What the exercise asks – Starting with the first line of the data that follows, transcribe every line verbatim until the line containing "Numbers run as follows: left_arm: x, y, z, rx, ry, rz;" has been transcribed.

=== Input for this task ===

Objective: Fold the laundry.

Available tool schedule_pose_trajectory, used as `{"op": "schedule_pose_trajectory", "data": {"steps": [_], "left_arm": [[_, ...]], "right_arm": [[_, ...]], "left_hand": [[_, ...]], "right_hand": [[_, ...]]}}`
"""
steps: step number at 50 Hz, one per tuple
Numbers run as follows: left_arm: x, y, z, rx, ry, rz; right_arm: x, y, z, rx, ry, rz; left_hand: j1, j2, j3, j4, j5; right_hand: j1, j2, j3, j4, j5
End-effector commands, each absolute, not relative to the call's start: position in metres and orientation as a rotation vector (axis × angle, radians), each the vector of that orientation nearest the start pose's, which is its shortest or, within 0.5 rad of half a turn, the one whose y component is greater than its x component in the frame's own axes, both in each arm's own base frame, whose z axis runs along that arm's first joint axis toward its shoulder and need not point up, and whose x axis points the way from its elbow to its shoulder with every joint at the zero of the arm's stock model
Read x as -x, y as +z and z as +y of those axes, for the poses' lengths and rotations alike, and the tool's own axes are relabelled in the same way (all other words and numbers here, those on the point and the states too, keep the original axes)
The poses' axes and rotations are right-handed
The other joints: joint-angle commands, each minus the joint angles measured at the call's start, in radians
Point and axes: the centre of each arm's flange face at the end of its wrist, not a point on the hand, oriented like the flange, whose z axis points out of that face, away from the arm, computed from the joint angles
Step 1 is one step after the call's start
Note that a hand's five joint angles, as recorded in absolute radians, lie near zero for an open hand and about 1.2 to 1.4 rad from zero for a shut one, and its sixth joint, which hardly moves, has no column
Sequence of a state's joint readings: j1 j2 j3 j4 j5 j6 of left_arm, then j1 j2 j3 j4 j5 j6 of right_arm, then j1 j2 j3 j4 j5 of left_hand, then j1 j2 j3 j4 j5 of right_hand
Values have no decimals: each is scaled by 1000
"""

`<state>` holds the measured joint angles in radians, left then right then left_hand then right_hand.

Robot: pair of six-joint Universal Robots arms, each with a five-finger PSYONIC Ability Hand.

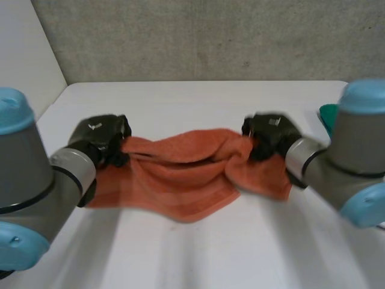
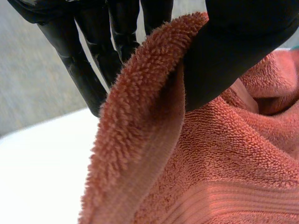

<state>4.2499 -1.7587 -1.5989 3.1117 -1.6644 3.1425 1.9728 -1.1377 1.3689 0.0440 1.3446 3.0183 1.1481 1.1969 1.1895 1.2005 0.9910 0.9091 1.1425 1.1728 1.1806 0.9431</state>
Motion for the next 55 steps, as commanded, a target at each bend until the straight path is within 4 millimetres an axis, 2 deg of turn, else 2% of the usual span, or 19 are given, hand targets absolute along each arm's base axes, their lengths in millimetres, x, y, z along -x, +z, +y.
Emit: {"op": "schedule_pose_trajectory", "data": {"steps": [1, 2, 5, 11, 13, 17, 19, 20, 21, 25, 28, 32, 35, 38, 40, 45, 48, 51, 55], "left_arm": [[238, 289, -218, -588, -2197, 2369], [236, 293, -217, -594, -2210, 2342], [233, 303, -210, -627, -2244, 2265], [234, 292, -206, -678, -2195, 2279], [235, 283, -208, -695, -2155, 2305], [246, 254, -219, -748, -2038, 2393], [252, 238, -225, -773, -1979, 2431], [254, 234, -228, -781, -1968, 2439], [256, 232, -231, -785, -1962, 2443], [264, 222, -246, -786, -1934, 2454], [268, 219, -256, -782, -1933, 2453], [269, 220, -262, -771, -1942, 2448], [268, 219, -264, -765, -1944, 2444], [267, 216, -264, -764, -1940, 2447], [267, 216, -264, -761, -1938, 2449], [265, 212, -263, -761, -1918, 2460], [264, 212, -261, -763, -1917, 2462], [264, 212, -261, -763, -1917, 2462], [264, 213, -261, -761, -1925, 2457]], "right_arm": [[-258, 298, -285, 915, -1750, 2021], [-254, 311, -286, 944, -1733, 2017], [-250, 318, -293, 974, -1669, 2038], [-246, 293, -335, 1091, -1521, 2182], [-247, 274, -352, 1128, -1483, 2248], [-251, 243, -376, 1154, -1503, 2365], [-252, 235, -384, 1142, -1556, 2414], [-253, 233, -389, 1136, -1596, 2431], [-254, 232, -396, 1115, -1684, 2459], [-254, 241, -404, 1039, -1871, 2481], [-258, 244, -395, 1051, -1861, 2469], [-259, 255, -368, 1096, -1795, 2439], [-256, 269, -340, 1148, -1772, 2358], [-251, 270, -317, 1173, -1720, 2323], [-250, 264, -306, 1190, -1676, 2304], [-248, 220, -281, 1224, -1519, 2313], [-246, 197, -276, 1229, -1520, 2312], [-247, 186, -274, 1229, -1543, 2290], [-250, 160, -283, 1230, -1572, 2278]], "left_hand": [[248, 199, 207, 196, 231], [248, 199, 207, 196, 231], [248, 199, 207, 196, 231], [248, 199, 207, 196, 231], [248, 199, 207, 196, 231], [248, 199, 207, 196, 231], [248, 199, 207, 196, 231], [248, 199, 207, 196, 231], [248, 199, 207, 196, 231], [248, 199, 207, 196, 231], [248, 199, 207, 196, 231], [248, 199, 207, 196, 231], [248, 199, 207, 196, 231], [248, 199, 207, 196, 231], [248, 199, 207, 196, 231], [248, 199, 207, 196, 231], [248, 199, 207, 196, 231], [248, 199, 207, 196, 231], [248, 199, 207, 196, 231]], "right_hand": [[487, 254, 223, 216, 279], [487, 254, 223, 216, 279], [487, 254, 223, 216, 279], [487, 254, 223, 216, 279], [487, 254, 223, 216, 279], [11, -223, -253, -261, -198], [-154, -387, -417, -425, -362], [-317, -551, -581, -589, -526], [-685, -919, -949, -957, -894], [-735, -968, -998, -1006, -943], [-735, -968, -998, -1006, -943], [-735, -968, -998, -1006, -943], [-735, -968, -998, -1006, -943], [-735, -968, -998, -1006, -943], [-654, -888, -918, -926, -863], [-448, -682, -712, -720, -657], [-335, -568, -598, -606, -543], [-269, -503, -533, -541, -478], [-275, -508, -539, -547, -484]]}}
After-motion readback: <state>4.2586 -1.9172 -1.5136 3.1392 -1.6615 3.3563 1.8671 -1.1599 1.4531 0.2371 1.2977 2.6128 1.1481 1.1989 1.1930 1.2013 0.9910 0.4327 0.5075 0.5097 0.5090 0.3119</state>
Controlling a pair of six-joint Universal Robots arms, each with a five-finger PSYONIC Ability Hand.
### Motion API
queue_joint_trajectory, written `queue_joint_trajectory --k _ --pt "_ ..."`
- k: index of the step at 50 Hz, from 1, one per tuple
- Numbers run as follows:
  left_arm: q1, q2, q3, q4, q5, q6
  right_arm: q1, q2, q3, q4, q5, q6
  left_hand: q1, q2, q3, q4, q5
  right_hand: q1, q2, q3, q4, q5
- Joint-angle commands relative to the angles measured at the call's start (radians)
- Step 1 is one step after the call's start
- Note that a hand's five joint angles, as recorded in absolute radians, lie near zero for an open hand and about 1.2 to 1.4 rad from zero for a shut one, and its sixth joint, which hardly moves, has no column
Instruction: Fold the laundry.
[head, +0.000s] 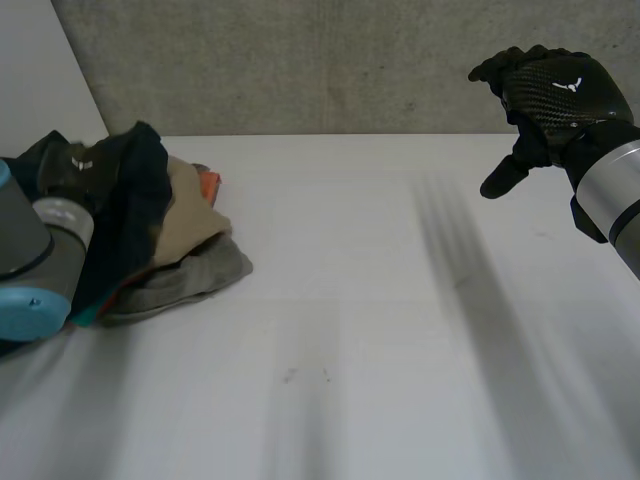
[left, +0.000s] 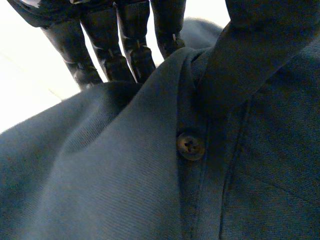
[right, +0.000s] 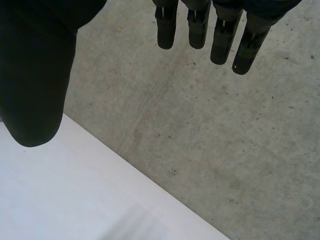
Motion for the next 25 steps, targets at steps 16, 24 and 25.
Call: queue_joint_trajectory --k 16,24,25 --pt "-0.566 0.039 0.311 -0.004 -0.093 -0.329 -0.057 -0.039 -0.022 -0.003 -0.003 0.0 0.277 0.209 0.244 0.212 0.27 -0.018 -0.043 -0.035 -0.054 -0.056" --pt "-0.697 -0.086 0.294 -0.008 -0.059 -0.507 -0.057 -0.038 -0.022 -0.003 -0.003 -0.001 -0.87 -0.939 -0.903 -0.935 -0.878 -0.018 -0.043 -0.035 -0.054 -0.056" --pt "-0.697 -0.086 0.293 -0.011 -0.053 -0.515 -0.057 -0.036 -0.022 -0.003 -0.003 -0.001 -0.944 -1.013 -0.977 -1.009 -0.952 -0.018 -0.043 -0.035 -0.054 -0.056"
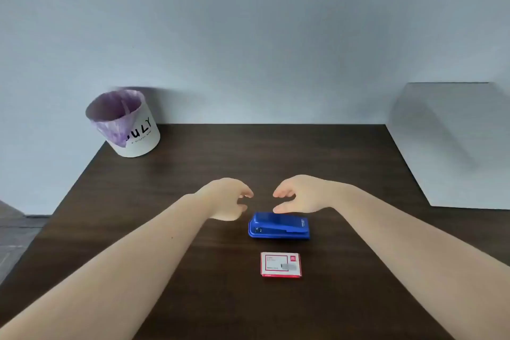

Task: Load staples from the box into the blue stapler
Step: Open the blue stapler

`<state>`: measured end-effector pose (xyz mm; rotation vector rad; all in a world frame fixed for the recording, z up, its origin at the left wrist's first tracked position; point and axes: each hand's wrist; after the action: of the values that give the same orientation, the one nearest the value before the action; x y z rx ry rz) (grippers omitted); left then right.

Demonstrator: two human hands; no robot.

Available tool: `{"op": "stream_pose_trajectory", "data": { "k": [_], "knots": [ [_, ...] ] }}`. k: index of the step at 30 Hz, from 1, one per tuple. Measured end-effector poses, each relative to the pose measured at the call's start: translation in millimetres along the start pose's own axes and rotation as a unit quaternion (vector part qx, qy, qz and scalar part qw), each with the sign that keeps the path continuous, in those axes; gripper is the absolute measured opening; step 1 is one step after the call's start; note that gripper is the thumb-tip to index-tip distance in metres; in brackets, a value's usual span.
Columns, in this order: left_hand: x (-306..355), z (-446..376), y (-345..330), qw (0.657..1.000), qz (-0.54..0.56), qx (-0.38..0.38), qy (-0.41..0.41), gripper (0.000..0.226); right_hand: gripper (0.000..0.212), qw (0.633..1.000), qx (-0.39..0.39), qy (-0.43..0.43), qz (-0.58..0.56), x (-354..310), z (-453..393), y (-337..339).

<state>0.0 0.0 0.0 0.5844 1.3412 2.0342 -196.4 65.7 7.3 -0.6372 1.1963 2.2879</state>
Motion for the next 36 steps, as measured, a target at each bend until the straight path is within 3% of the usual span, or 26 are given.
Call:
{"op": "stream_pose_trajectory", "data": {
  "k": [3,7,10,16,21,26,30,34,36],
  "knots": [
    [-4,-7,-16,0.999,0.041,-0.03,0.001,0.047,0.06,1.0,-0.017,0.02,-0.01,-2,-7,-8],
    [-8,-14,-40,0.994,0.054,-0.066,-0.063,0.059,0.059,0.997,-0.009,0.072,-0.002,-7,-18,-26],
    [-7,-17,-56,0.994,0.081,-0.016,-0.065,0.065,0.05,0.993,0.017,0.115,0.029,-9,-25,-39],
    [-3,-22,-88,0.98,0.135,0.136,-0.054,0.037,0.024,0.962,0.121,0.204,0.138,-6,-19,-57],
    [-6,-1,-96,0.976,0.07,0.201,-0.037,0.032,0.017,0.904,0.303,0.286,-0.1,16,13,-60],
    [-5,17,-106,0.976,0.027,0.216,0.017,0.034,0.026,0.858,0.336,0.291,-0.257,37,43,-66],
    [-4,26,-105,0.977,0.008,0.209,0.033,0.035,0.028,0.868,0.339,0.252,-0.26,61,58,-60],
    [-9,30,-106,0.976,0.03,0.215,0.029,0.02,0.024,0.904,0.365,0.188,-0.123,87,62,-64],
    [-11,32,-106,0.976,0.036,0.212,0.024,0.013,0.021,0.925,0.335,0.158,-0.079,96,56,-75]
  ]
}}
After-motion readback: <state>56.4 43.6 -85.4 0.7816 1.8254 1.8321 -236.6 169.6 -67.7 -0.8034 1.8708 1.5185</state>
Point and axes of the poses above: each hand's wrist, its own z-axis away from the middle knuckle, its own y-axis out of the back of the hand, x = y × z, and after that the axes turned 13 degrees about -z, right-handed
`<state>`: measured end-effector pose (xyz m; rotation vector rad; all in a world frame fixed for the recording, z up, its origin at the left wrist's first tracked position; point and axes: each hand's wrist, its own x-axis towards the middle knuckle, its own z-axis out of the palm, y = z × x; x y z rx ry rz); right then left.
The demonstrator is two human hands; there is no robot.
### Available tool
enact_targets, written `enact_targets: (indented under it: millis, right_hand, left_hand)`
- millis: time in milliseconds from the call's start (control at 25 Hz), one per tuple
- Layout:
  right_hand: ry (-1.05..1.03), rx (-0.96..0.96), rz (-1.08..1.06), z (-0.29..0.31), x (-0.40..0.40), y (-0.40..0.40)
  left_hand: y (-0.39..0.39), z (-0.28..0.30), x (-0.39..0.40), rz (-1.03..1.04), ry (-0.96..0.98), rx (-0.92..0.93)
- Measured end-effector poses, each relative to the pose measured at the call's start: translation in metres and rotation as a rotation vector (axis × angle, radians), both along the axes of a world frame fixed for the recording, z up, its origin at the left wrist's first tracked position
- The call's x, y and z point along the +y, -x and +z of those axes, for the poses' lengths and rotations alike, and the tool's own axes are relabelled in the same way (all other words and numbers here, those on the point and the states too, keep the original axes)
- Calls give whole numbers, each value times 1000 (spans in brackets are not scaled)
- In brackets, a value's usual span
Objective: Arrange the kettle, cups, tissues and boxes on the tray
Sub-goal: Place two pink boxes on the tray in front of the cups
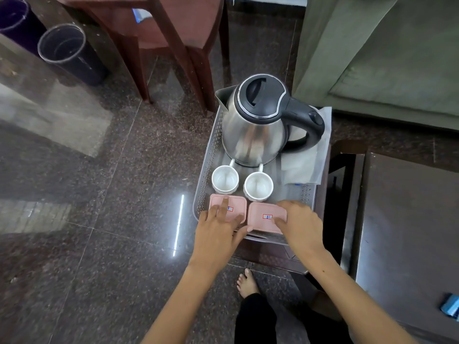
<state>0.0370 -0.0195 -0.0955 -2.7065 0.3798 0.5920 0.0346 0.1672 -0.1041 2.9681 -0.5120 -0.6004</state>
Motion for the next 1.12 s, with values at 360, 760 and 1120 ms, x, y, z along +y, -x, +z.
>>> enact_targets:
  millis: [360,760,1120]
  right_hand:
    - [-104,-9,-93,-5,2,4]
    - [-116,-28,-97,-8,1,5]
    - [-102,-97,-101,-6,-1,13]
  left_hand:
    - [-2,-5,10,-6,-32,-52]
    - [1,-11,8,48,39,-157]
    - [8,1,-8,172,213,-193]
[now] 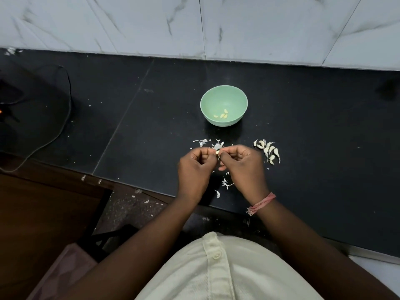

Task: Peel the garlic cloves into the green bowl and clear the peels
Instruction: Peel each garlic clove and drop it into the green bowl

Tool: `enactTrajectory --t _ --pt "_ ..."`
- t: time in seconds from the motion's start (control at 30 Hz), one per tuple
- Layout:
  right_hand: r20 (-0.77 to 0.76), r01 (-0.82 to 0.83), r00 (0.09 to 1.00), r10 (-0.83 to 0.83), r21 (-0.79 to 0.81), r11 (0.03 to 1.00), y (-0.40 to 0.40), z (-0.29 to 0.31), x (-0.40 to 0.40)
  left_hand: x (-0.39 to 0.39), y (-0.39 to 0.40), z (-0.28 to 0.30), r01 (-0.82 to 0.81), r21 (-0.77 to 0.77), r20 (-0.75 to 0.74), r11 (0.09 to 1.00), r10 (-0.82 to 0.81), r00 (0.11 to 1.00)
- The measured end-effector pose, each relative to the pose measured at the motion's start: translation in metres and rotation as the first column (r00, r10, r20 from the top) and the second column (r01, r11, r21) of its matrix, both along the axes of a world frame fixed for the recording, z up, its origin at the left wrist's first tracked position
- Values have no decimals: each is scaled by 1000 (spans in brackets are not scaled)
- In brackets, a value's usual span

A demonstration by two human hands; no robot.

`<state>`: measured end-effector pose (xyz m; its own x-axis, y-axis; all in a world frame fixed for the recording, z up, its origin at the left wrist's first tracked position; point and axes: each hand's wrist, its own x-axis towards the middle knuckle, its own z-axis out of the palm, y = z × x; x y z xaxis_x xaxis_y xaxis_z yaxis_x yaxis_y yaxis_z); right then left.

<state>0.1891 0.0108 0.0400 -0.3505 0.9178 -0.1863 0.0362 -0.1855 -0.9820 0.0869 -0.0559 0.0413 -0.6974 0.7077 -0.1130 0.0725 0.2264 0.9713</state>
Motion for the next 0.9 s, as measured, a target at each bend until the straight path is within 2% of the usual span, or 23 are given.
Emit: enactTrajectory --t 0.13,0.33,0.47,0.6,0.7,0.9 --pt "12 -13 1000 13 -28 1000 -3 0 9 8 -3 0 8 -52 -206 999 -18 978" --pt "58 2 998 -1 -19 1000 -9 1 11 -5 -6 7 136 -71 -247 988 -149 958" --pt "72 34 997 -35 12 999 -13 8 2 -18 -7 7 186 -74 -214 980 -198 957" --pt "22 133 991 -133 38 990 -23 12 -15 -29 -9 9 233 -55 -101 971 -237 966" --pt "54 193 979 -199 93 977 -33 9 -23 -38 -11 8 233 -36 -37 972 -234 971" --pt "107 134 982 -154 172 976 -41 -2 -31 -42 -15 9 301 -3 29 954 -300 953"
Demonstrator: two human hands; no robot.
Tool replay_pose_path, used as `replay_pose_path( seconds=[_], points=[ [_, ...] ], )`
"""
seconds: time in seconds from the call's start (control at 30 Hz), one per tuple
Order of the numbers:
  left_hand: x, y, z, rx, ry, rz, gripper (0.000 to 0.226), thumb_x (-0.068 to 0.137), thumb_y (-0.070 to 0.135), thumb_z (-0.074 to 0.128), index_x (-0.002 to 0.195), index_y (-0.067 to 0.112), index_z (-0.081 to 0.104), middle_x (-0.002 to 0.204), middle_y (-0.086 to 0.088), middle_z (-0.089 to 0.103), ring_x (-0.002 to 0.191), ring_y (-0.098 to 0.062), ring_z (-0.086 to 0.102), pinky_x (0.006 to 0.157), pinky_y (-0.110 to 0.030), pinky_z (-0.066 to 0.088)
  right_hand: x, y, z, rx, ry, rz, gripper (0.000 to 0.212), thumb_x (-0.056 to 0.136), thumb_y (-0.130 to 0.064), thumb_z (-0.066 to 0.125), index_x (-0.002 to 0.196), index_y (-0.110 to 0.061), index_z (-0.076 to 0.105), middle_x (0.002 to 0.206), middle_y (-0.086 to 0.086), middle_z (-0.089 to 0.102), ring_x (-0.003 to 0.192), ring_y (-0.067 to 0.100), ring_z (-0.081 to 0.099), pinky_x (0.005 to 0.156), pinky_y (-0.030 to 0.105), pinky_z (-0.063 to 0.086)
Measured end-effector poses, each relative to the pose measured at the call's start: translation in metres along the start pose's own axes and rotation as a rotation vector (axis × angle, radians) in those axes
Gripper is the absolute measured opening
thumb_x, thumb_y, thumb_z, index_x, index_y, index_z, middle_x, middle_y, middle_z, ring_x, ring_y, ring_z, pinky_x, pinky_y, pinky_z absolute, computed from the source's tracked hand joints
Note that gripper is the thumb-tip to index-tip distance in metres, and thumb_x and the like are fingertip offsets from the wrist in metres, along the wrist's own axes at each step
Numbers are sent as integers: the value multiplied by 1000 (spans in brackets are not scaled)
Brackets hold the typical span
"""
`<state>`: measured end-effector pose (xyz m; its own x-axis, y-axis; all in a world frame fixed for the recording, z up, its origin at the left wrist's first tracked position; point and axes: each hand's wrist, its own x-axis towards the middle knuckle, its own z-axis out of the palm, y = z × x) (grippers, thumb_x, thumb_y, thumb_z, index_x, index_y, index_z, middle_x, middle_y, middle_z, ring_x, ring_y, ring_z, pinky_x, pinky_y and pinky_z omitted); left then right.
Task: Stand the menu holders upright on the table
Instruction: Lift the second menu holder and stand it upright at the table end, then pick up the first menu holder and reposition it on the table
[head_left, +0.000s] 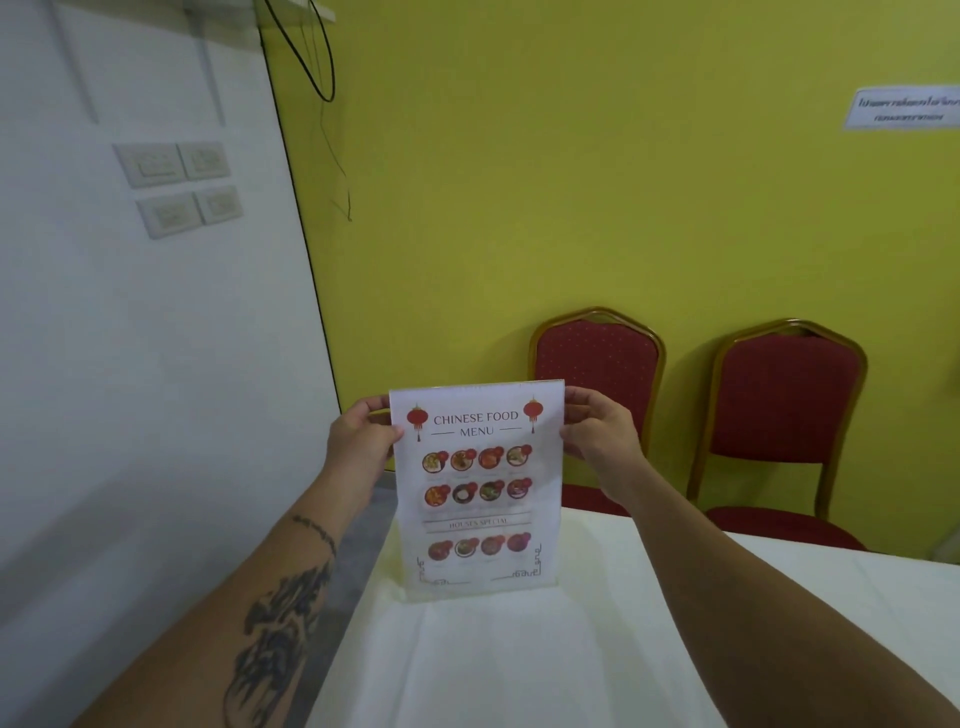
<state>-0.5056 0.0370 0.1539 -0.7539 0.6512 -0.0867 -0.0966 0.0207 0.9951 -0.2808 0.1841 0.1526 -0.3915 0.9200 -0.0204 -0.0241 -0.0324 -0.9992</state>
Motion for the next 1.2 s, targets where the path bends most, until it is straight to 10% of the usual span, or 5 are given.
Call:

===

Exercise result –
Objective: Fold the laundry.

Available tool schedule_pose_trajectory, used as `{"op": "schedule_pose_trajectory", "data": {"steps": [_], "left_arm": [[_, ...]], "right_arm": [[_, ...]], "left_hand": [[_, ...]], "right_hand": [[_, ...]]}}`
"""
steps: step number at 50 Hz, one per tuple
Numbers run as follows: left_arm: x, y, z, rx, ry, rz; right_arm: x, y, z, rx, ry, rz; left_hand: j1, j2, j3, j4, j5; right_hand: j1, j2, j3, j4, j5

The exercise requires no further output.